### Task requirements
The listing is to be returned word for word, without its images.

Start of Exercise data

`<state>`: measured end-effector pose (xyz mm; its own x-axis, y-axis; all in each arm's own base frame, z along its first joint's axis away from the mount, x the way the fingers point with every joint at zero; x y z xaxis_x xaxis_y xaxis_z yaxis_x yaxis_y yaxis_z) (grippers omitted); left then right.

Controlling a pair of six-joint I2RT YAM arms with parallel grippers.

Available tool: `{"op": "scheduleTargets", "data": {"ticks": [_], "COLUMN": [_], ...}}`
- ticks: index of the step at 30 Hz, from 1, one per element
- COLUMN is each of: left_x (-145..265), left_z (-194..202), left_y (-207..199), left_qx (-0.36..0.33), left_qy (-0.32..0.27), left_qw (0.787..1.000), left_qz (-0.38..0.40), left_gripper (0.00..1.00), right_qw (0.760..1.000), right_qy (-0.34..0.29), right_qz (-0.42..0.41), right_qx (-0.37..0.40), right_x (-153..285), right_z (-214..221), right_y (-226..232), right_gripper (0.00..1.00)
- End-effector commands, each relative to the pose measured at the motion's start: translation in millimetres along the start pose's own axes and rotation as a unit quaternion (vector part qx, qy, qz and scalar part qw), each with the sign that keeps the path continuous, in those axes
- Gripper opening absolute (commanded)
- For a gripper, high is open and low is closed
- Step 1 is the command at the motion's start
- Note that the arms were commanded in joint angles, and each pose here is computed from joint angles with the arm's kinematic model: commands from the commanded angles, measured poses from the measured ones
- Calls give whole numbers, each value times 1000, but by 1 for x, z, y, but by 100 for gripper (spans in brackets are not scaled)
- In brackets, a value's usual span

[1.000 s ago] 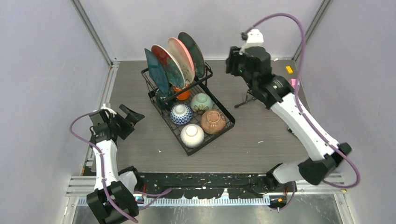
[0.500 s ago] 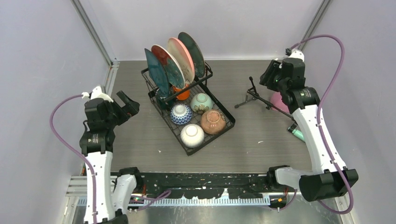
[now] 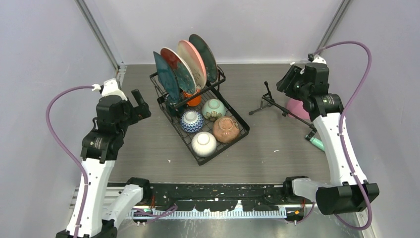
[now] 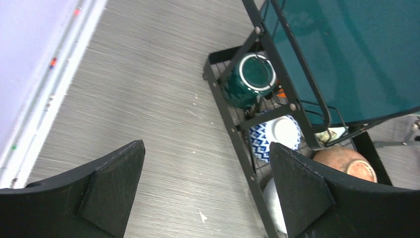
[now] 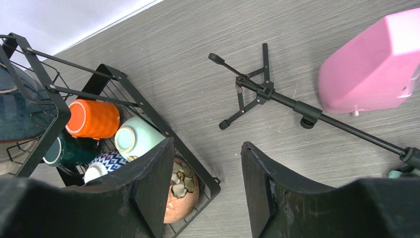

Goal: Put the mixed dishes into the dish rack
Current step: Reset both arms

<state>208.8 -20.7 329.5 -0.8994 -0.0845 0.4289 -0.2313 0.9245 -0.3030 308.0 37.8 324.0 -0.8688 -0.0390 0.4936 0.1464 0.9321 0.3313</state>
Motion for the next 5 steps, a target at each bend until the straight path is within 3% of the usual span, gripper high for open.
{"op": "scheduleTargets", "data": {"ticks": [1, 5], "left_x": [11, 7], "left_z": [-17, -20], "left_y": [13, 11], "left_qx": [-25, -22], "left_qy": [-48, -44], "left_qw": [998, 998], "left_qz": [-40, -45], "left_gripper": [100, 100], "right_qw": [999, 999], "right_qy": [-50, -50], "right_qz": [2, -2], "right_qx": [-8, -21], "right_x": [21, 25], "right_z": [-13, -10], "right_y": [-1, 0], "right_gripper": [58, 58]}}
Point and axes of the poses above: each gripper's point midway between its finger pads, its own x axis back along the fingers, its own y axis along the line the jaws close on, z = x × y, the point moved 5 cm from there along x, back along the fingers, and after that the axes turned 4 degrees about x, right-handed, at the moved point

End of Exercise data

### Answer space
`<state>`: measured end-effector pose (xyz mm; its own x-axis, y-axis; all in each arm's own base frame, z along its first joint's axis away from the mount, x the way the fingers point with every joint at zero; x y z xaxis_x xaxis_y xaxis_z yaxis_x yaxis_y yaxis_z) (grippers omitted); left then right.

Controlling a pair of six-joint I2RT YAM arms with parallel grippers.

Available tool: `{"op": "scheduleTargets", "data": {"ticks": [_], "COLUMN": [_], ...}}`
- ticks: index of the step at 30 Hz, from 1, one per element
- COLUMN is each of: left_x (-145..265), left_z (-194..202), left_y (-207..199), left_qx (-0.36..0.33), left_qy (-0.32..0.27), left_qw (0.787..1.000), left_qz (-0.38..0.40), left_gripper (0.00..1.00), right_qw (0.760..1.000), right_qy (-0.34..0.29), right_qz (-0.42..0.41), right_qx (-0.37..0.40), right_x (-153..285), right_z (-214..221), right_y (-226..232), right_gripper (0.00..1.00)
- End-effector commands, each relative to the pose measured at the motion's start: translation in millimetres along the start pose's own axes and rotation as a unit quaternion (vector part qx, qy, qz and scalar part qw), each with the sign that keeps the path continuous, in those axes
- Gripper opening absolute (commanded)
- For a gripper, high is open and low is closed
- Step 1 is the command at the motion's start
- Note that the arms were commanded in joint angles, and each pose here is computed from joint angles with the arm's kinematic model: commands from the commanded angles, measured poses from the measured ones
- Calls give whole numbers, each value times 1000, but by 1 for x, z, y, but by 100 for gripper (spans in brackets are not scaled)
- In brackets, a value's usual span

[1.000 s ago] 
[0.500 s ago] 
[now] 
[now] 
[now] 

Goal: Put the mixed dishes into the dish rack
Current step: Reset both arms

<state>208.8 -20.7 329.5 -0.8994 -0.0845 0.4289 -0.2313 0.9245 -0.3030 308.0 37.8 324.0 -0.8688 -0.0390 0.4936 0.1464 0.9321 0.3313</state>
Motion for the next 5 steps, a target at each bend until the straight path is within 3% of the usual span, gripper high for open.
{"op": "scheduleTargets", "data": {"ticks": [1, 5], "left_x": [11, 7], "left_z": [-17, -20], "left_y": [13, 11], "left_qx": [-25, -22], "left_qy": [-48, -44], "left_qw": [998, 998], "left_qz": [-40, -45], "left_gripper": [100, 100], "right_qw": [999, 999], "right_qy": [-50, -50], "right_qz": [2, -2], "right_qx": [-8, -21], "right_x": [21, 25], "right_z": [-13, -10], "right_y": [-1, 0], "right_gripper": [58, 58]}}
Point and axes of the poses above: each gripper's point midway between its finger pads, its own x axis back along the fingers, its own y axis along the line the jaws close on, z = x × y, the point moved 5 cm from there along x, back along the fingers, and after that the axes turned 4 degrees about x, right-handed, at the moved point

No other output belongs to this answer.